Latest "stable" Libreboot is very slow to boot Trisquel on my X200
I am a translator!
I previously had the version 20160907. I used to have the "full disk encryption" option with Trisquel 9 but I think at some point I reinstalled Trisquel 10 with unencrypted boot.
In my recollection, between the boot menu and getting the graphical screen with the cryptsetup passphrase box, it took less than 10s.
With the "stable" 20220710 version, the time it takes is much longer. I just tried 3 times and checked the exact timing. When I select the entry to load encrypted system, I see "Booting Trisquel" and the deer for quite a long time:
- First attempt: 50s then I see the cryptesetup passphrase box
- Second attempt: 120s then I see the graphical screen with the Trisquel fading and coming back. After 40s more, I see the cryptsetup passphrase box.
- Third attempt: 75s then I see the cryptsetup passphrase box
Is anyone using that version of Libreboot? I am considering to flash the 20160907 version again, it really looked more reliable.
Hey!
I think this problem stems from the coreboot used in the stabilization of libreboot. This was corrected in the test release 20221214. Then go ahead.
https://www.mirrorservice.org/sites/libreboot.org/release/testing/20221214/
Newer versions of libreboot contain nonfree software.
I am a translator!
I heard about these microcode updates.
I also heard that they are supposed to improve "security" and reduce performance, the "security" enhancement being things against meldown or spectre, which look pretty irrelevant for a computer running only free software for a single user, so this is one more reason why I'd like not to have them.
Is 20160907 the last "good" version for an X200 without them? Or is there another one?
On the T400 I bought from minifree, it is osboot that was provided, so these updates are there unfortunately. However, as I have no way to do external flashing, my manual skills are very poor (I was very very hesitant to flash my X200, now I somehow regret it), and I don't know anyone skilled to changed that, I am living with it curently.
"Page Table Isolation (pti, previously known as KAISER 1) is a countermeasure against attacks on the shared user/kernel address space such as the “Meltdown” approach 2."
"Protection against side-channel attacks is important. But, this protection comes at a cost:"
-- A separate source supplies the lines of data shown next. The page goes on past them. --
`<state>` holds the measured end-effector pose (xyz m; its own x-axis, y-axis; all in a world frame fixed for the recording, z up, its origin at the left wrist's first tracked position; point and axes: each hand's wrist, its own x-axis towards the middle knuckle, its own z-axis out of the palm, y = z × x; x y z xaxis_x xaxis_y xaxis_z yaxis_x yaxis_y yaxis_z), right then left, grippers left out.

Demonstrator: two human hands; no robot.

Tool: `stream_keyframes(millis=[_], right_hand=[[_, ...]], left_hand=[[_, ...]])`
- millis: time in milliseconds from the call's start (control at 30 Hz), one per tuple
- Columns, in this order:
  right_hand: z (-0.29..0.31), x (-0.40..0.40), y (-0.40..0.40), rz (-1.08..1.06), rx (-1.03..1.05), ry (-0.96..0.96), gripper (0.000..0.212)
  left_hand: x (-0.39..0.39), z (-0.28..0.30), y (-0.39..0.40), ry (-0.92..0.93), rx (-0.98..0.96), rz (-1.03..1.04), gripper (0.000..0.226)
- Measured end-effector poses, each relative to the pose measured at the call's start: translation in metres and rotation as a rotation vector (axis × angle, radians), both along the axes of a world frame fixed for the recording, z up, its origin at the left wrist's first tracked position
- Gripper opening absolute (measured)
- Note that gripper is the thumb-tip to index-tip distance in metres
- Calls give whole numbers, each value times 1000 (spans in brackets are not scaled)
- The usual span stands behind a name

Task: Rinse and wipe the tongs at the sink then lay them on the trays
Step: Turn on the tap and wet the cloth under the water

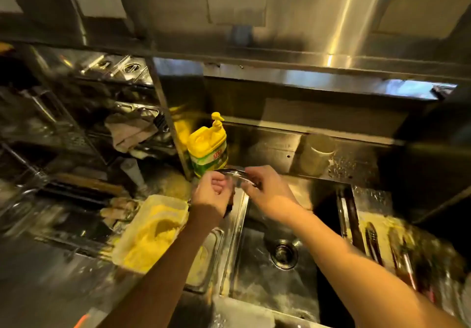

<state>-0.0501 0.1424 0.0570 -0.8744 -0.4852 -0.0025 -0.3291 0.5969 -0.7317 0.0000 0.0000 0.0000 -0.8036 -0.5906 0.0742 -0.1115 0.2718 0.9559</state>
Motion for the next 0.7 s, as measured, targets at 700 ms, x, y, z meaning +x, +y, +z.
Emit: stream_keyframes(millis=[700], right_hand=[[-23,-14,-44,-40,59,187,35]], left_hand=[[-23,-106,-64,-489,163,-45,83]])
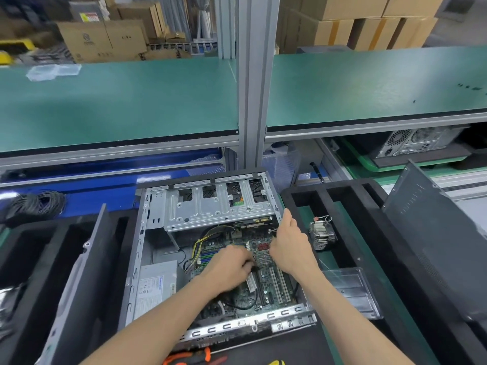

https://www.kernel.org/doc/html/latest/x86/pti.html
"When two major vulnerabilities known as Meltdown and Spectre were disclosed by security researchers in early 2018, Firefox promptly added security mitigations to keep you safe. Going forward, however, it was clear that with the evolving techniques of malicious actors on the web, we needed to redesign Firefox to mitigate future variations of such vulnerabilities and to keep you safe when browsing the web!"
https://blog.mozilla.org/security/2021/05/18/introducing-site-isolation-in-firefox/
"Mitigating Side-Channel Attacks
At the beginning of 2018, researchers from Google's Project Zero disclosed a series of new attack techniques against speculative execution optimizations used by modern CPUs. Security researchers will continue to find new variations of these and other side-channel attacks. Such techniques have implications for products and services that execute third-party code, including Chrome and other browsers with support for features like JavaScript and WebAssembly.
The Chrome Security Team has written a document covering the variety of defense techniques available.
Protecting users with Site Isolation"
https://www.chromium.org/Home/chromium-security/ssca/
https://www.zdnet.com/article/linux-kernel-gets-another-option-to-disable-spectre-mitigations/
Libreboot is pushing proprietary blobs for all supported devices? Even those who work unarmed? For example, intel p8600, Penryn, in the T400?
"Known issues
Intel ME firmware missing in ROMs that need it
If you compile ROM images with lbmk directly, the build system automatically fetches ME images from the internet and neuters plus truncated them, using me_cleaner. This downloading is done to avoid distributing them directly in Libreboot, and they get scrubbed by the release build scripts.
To re-insert neutered/truncated ME into your image, look at the guide.
This applies to sandybridge, ivybridge and haswell Intel platforms, e.g. X220, T420, X230, T430, T440p. On older Intel platforms such as GM45+ICH9M (X200, T400, etc) the Intel ME image isn’t needed and Libreboot ships with ME-disabled configuration"
https://libreboot.org/news/libreboot20221214.html#intel-me-firmware-missing-in-roms-that-need-it
.
It is time to migrate to POWER ISA. But that is a long way, so I still use old x86 hardware.